Untuk membuat Anda lebih percaya, bacalah buku ini; A Beautiful Mind karya Sylvia Nasar.
Buku ini membentangkan kisah nyata seorang genius penerima nobel yang menderita sakit jiwa. Buku yang pernah difilmkan dengan judul yang sama ini bercerita tentang seorang genius matematika Amerika Serikat yang menemukan prinsip matematika, yang disebut dengan kesetimbangan Nash-yang sangat penting untuk teori permainan atau game theory.
Membaca lembar demi lembar tulisan di buku ini menimbulkan rasa iba dan takjub sekaligus.

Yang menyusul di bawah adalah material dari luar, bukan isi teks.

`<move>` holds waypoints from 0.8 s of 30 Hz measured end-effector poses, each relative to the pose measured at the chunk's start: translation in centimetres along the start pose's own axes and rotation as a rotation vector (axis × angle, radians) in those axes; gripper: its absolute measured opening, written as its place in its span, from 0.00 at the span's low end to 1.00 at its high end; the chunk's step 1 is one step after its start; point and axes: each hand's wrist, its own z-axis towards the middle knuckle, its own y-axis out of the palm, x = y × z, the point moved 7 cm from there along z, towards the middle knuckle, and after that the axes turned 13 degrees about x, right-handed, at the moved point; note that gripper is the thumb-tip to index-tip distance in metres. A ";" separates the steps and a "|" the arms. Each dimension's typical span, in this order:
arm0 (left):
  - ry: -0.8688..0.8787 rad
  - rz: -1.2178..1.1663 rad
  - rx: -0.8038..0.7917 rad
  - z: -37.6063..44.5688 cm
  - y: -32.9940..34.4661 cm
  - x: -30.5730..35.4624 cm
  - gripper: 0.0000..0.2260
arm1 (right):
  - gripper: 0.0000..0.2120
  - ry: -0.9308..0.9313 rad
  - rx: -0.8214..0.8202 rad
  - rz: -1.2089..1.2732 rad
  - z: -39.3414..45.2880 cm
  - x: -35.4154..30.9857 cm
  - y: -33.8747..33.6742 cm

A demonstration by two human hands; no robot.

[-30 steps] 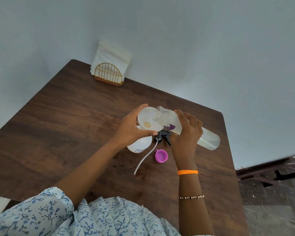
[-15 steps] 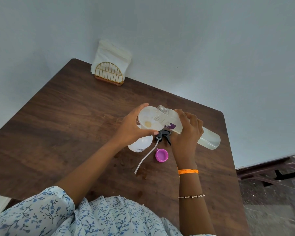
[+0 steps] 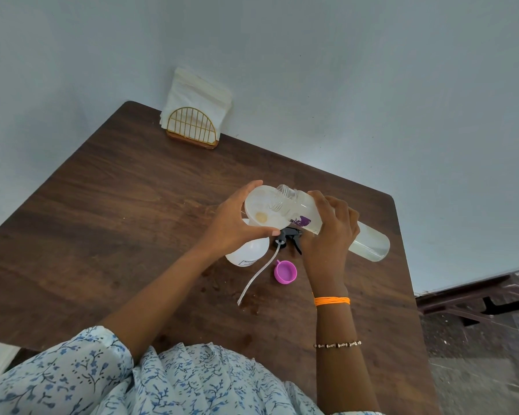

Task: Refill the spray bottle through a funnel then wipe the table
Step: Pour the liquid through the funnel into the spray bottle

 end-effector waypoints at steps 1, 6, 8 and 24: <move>0.000 -0.002 0.001 0.0 0.0 0.0 0.40 | 0.28 0.002 -0.001 -0.001 0.0 0.0 0.0; 0.000 -0.005 0.003 0.1 0.0 -0.2 0.41 | 0.29 0.006 -0.006 -0.012 0.0 0.3 0.2; 0.000 -0.004 0.001 0.1 0.0 -0.3 0.41 | 0.29 0.014 -0.006 -0.007 0.0 0.3 0.2; 0.009 -0.004 0.006 0.1 0.0 -0.3 0.41 | 0.29 0.021 0.006 -0.003 0.0 0.3 0.1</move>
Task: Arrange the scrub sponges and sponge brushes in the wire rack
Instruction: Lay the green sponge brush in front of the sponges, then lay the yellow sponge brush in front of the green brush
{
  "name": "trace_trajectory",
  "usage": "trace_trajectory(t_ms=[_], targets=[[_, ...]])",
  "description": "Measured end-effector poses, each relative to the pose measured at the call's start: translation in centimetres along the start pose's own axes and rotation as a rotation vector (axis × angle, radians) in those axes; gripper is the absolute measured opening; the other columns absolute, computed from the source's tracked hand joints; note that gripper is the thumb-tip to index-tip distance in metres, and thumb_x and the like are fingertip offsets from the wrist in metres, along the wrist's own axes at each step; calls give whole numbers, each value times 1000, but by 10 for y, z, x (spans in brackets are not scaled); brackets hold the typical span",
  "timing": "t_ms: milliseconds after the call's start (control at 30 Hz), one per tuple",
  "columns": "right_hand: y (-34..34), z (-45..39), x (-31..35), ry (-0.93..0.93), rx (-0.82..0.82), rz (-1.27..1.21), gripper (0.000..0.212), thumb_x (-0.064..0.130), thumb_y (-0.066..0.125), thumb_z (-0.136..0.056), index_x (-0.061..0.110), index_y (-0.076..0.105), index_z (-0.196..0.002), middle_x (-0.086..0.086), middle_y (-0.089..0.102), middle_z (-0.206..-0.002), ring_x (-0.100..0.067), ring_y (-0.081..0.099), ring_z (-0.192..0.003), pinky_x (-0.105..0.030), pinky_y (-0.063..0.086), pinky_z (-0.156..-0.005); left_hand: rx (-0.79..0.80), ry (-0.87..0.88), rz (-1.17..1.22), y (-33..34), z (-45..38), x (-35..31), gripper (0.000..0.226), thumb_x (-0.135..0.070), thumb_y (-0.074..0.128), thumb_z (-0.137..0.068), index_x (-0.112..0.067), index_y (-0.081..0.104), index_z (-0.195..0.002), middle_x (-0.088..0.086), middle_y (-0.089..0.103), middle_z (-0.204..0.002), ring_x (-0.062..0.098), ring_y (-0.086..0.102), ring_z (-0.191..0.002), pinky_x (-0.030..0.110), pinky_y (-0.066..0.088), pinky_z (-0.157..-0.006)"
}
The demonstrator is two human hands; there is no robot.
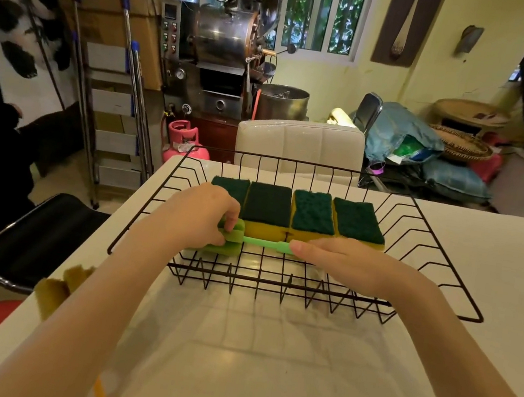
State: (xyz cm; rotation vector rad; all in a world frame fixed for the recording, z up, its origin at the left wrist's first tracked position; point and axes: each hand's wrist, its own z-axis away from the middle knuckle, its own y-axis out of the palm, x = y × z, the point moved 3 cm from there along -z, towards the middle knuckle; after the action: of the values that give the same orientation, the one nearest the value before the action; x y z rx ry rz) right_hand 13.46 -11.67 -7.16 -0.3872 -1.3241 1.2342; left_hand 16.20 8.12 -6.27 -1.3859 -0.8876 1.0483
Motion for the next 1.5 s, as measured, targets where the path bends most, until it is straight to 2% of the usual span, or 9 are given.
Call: trace_trajectory(t_ms=[300,500,633,733,900,1000,1100,1300,1500], targets=[[-2,0,2,17,-37,12,63,60,20,-86,22,44,-130,-3,47,-137,-10,38,-100,-26,27,-86,15,41,45,4,-1,3,18,-17,67,-75,-27,53,-78,-4,45,-95,14,45,-89,24,36,-72],[-1,1,-4,39,-45,-16,61,60,20,-87,25,38,-135,-1,43,-142,-17,39,-123,-27,25,-88,105,33,47,5,2,1,19,-31,68,-74,-28,50,-82,-2,44,-99,15,43,-92,26,35,-74],[-4,3,0,-39,-66,-43,49,51,32,-90,28,38,-133,0,48,-136,-14,45,-112,-26,33,-88,161,24,101,-4,11,1,19,-37,62,-78,-28,49,-88,-1,47,-103,15,43,-93,26,34,-74],[-8,9,11,-115,-107,-52,48,44,43,-90,31,31,-135,0,46,-137,-17,46,-116,-27,38,-91,122,-7,139,-19,25,3,20,-41,59,-79,-31,46,-91,-3,48,-105,12,44,-91,24,34,-73],[-6,36,50,-357,-366,-130,60,43,53,-83,36,25,-136,10,43,-138,-6,40,-122,-31,38,-100,-94,26,264,-42,56,0,44,-45,58,-77,-36,43,-117,-12,44,-128,3,37,-108,23,33,-86],[13,56,80,-536,-423,-140,65,47,55,-80,45,19,-134,24,36,-133,5,33,-123,-21,33,-100,-253,109,356,-45,91,-4,54,-49,57,-76,-45,32,-124,-26,36,-123,-12,31,-108,11,29,-84],[42,69,102,-643,-350,-94,71,57,52,-78,51,8,-133,31,25,-137,11,22,-127,-11,25,-97,-302,90,424,-35,124,5,58,-55,53,-72,-53,25,-124,-31,31,-126,-20,29,-112,8,26,-88],[98,68,118,-596,-140,-63,84,62,56,-73,49,2,-135,34,16,-136,15,14,-119,-18,23,-102,-332,-95,507,-9,173,35,66,-69,51,-57,-57,30,-119,-21,28,-139,0,24,-128,28,26,-104],[136,68,118,-480,62,105,92,70,57,-65,42,7,-136,17,26,-142,-5,29,-124,-26,31,-98,-144,-166,485,24,194,55,75,-48,74,-61,-65,24,-113,-17,10,-148,7,2,-137,40,16,-114]])
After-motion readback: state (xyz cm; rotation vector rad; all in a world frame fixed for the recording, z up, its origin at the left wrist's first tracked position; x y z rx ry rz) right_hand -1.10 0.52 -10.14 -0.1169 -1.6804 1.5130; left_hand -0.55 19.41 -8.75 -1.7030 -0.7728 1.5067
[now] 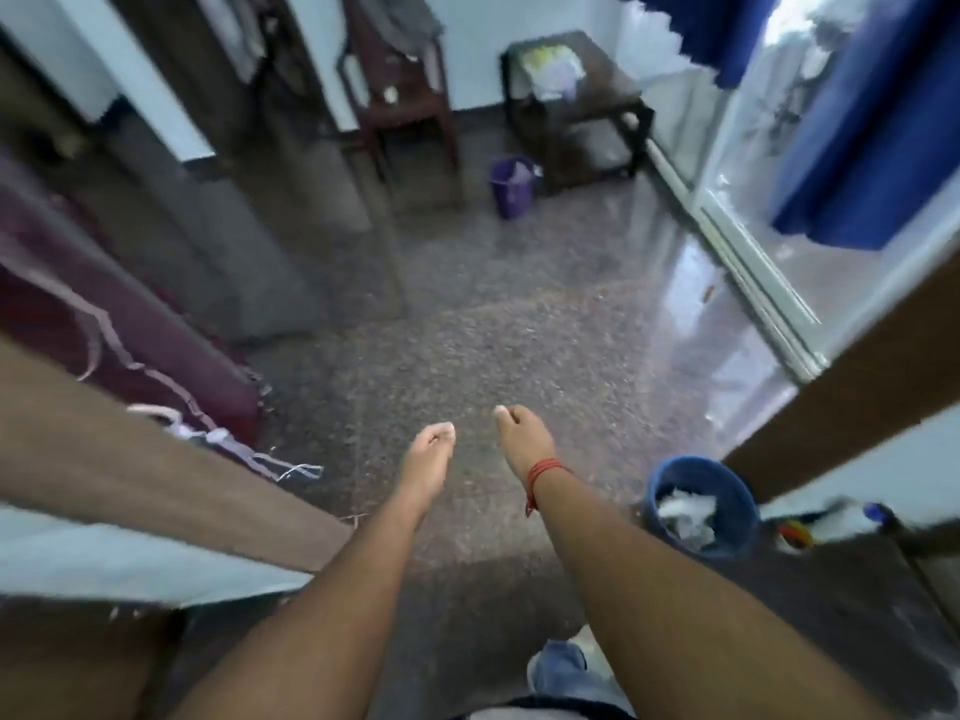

Nash adalah seorang mahasiswa pasca sarjana yang cemerlang sekaligus eksentrik di Universitas Princeton. Di usia 20-an tahun Nash menemukan prinsip matematika yang menjadi dasar teori permainan. Namun karirnya yang cemerlang hancur ketika ia didiagnosis penyakit skizofrenia di usia 31 tahun. Kesehatan Nash semakin menurun di usianya yang ke 60 tahun. Ketika keberadaannya nyaris terlupakan sebuah keajaiban terjadi, yaitu: kesembuhan yang tak disangka-sangka dan pada saat yang bersamaan panitia nobel memutuskan memberi penghargaan atas prestasi yang gemilang di masa lampau, sebuah penghargaan yang pernah diimpikan Nash semasa muda.
Membaca buku ini menghanyutkan kita, pembaca, pada perasaan kesepian dan keterasingan yang dirasakan sang tokoh.
Pada buku ini juga sedikit disinggung beberapa tokoh-tokoh genius lainnya yang mengalami sakit serupa. Disebutkan bahwa kebanyakan mereka yang terkena skizofrenia adalah salah satunya, orang-orang yang mempunyai IQ tinggi. Membuat saya bertanya “Apakah mereka yang dilahirkan dengan otak cemerlang rentan terhadap penyakit kejiwaan?”
Entahlah. Saya tak bisa menjawabnya. Yang pasti mari kita hidup dengan sederhana dan tahu diri. Tidak perlu memaksakan. Tidak perlu serius-serius amat. Kita harus tahu kapan harus serius dan kapan harus santai. Ada porsinya sendirei-sendiri. Buku ini saya sarankan untuk Anda baca.